“You are not truly dead until there is no one left who remembers you.”
Every Memorial Day eve, my son’s adopted Portuguese grandmother would say, “We’re going to the graves, would Sam like to come?” As someone raised to stay away from cemeteries unless there were a funeral, I found this odd. “Are you going to lay a wreath for the veterans?” I would ask, thinking this would not be a thrilling experience for a six year old. “No, we’re going to visit Momma and Poppa, and have a big picnic—he’ll love it.” And he did. Sitting around the tombstones eating Anna’s family recipes, he learned the stories of people he had never met, but whose traces were evident in those still living. Some of the stones had photographs embedded in them, and he could see the resemblance between a man who had passed away over a century before, and his teenaged great grandson.
This was my introduction to the decidedly foreign concept of celebrating at the graves of ancestors; something the Romans knew about when they took wine, food, and offerings to the graves—and stayed to party with their gens, or forebears.
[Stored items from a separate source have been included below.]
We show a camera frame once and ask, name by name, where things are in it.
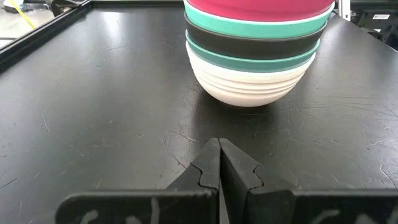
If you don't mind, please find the magenta bowl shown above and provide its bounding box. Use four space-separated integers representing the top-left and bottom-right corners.
186 0 335 22

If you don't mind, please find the black bowl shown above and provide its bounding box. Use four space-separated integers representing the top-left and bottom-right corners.
184 14 327 60

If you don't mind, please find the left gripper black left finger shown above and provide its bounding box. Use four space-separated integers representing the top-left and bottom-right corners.
55 138 221 224

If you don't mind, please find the dark green bowl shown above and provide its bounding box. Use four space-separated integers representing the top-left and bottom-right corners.
185 30 321 74

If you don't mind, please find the teal bowl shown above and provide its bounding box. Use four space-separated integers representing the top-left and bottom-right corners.
183 0 336 40

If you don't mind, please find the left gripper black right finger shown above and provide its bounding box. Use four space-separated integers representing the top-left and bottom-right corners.
220 138 398 224

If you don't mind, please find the black aluminium table frame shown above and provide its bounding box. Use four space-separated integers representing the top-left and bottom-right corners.
0 0 185 74

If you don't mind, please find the yellow cable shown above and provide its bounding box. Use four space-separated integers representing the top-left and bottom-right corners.
9 0 37 29

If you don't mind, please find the white bowl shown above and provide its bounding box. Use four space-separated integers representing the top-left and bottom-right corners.
185 42 317 108

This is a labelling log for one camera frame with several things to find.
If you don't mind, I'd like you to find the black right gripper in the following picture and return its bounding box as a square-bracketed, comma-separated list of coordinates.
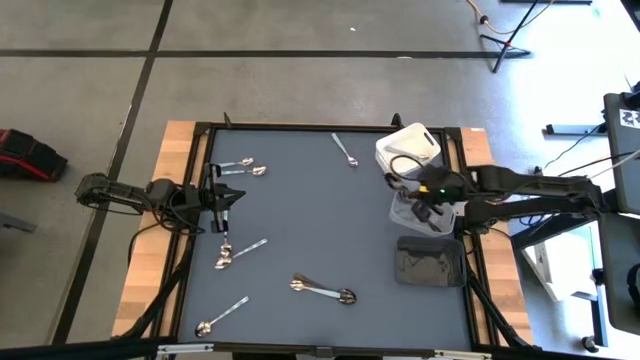
[384, 165, 471, 232]

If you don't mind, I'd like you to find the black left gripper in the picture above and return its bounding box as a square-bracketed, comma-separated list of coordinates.
[194, 163, 247, 235]

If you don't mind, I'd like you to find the light blue handled fork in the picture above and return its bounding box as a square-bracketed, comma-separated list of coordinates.
[289, 278, 346, 300]

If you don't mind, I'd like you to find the light blue handled spoon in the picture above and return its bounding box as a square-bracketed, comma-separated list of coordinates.
[293, 272, 358, 306]

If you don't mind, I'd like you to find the clear plastic bin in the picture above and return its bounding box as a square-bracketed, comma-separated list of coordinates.
[388, 188, 458, 238]

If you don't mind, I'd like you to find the white plastic bin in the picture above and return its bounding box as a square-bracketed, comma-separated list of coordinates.
[374, 122, 443, 177]

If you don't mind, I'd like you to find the grey plastic bin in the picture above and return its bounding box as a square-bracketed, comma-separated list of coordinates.
[394, 235, 469, 289]

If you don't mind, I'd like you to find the grey blue table mat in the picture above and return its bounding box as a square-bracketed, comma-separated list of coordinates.
[177, 128, 474, 351]

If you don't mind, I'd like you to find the wooden table side board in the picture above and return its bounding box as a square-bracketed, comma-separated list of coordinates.
[459, 127, 535, 346]
[111, 119, 197, 339]

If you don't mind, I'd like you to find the aluminium profile bar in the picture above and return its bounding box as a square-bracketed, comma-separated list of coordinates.
[156, 341, 494, 360]

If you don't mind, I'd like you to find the black tripod stand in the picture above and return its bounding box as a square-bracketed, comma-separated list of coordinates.
[478, 0, 534, 74]

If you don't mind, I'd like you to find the red and black bag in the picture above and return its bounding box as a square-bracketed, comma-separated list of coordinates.
[0, 128, 69, 183]

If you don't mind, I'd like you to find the grey floor plate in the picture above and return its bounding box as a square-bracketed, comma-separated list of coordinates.
[0, 211, 38, 234]

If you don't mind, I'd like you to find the grey desk with marker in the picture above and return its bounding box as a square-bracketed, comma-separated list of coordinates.
[602, 91, 640, 216]

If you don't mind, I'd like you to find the dark grey desk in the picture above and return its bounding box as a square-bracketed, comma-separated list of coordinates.
[597, 209, 640, 336]

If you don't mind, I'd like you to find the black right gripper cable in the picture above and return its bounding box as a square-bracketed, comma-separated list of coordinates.
[388, 153, 429, 189]

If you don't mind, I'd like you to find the black table frame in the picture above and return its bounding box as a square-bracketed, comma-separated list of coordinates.
[119, 112, 534, 360]

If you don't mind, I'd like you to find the orange floor cable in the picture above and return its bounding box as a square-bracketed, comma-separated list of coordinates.
[464, 0, 556, 37]

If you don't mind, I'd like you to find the black floor cable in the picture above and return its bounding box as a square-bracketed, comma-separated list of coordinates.
[557, 149, 640, 179]

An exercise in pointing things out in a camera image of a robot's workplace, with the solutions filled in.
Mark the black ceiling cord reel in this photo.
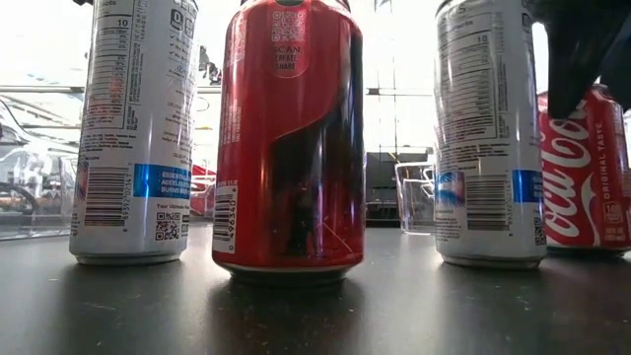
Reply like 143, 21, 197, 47
198, 46, 223, 86

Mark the clear plastic bin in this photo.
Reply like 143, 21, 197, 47
393, 161, 438, 234
0, 96, 80, 242

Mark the white Celsius can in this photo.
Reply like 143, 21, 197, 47
433, 0, 549, 270
68, 0, 200, 266

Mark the overhead light bar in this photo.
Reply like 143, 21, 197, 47
0, 84, 435, 98

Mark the red Coca-Cola can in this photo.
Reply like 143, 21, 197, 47
211, 0, 367, 287
536, 83, 631, 257

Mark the black background cabinet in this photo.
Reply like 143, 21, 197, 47
365, 151, 413, 229

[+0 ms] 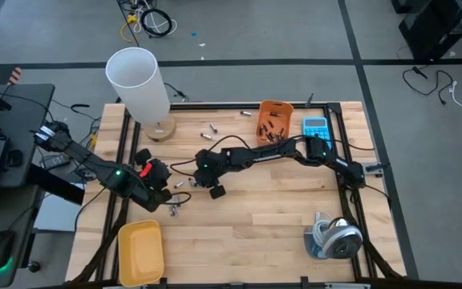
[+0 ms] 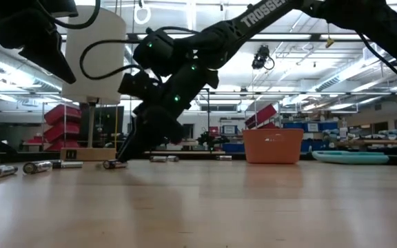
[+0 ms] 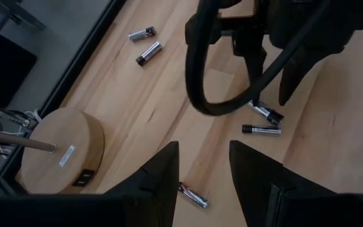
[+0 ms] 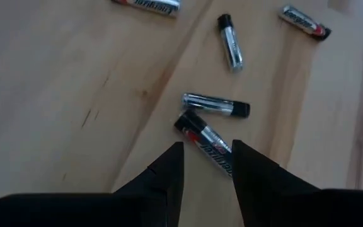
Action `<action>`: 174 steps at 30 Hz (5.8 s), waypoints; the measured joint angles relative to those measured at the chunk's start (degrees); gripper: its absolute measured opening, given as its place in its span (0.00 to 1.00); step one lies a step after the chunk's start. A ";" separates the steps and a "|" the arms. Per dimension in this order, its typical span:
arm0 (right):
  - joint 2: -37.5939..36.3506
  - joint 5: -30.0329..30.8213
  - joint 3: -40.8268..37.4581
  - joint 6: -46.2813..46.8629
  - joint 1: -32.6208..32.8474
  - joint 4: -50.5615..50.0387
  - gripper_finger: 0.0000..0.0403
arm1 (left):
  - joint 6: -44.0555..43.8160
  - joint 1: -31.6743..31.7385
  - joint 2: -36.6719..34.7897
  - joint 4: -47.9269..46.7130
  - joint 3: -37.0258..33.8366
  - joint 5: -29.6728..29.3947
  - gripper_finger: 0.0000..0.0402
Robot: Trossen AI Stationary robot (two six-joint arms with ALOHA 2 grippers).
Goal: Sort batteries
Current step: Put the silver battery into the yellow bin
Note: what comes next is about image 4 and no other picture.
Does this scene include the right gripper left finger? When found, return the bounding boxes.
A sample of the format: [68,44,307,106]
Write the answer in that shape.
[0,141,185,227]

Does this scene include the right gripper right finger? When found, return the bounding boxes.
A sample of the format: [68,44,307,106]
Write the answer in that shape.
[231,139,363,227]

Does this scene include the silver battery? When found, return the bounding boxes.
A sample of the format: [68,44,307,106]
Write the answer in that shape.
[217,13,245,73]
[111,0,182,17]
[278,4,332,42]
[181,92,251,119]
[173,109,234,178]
If you didn’t have relatives to bury your dead, you joined a funerary guild to help honor them. When the first Jews entered Memphis, Tennessee in the late 1830’s, they formed burial societies twenty years before they established a synagogue.
As a personal historian, whose business it is to save lives through capturing them on video, I have learned to love cemeteries both for what they can teach me about the customs of different times and
cultures, and for the way I resonate (or don’t) with those customs. I have been in the necropolis below St. Peter’s in Rome, where you can walk upright among graves painted with brightly colored pictures of families feasting. I have sat in the Jewish cemetery of Warsaw and seen the once well-tended stones knocked over and neglected because those who would tend them are long gone, migrated to escape persecution, or murdered in the Holocaust; and I have strolled for hours in the garden cemeteries of Mt. Auburn in Massachusetts, and Hollywood, in Richmond, Virginia, looking at the unmarked graves of Union and Confederate dead beneath monuments made of cannons.
Looking for my own ancestors and trying to find places I cannot visit, but want to see, I have relied upon the dedication of strangers who want to make it possible for those seeking connection with their forebears to have it. This free service is made possible by Find-a-Grave.com. Best known for their graves of the rich and famous, Find-A-Grave’s more valuable service is given by volunteers in every state and small town who go to cemeteries, photograph the gravestones and monuments, and post them on the website. You can be the beneficiary of this service, and you can do the same for someone else.
This Memorial Day, think of those who went before not only you, but someone far away whose relative may be buried in the cemetery in your town. Maybe you can go there, snap some photos, and post them. You may be keeping some ancestor alive!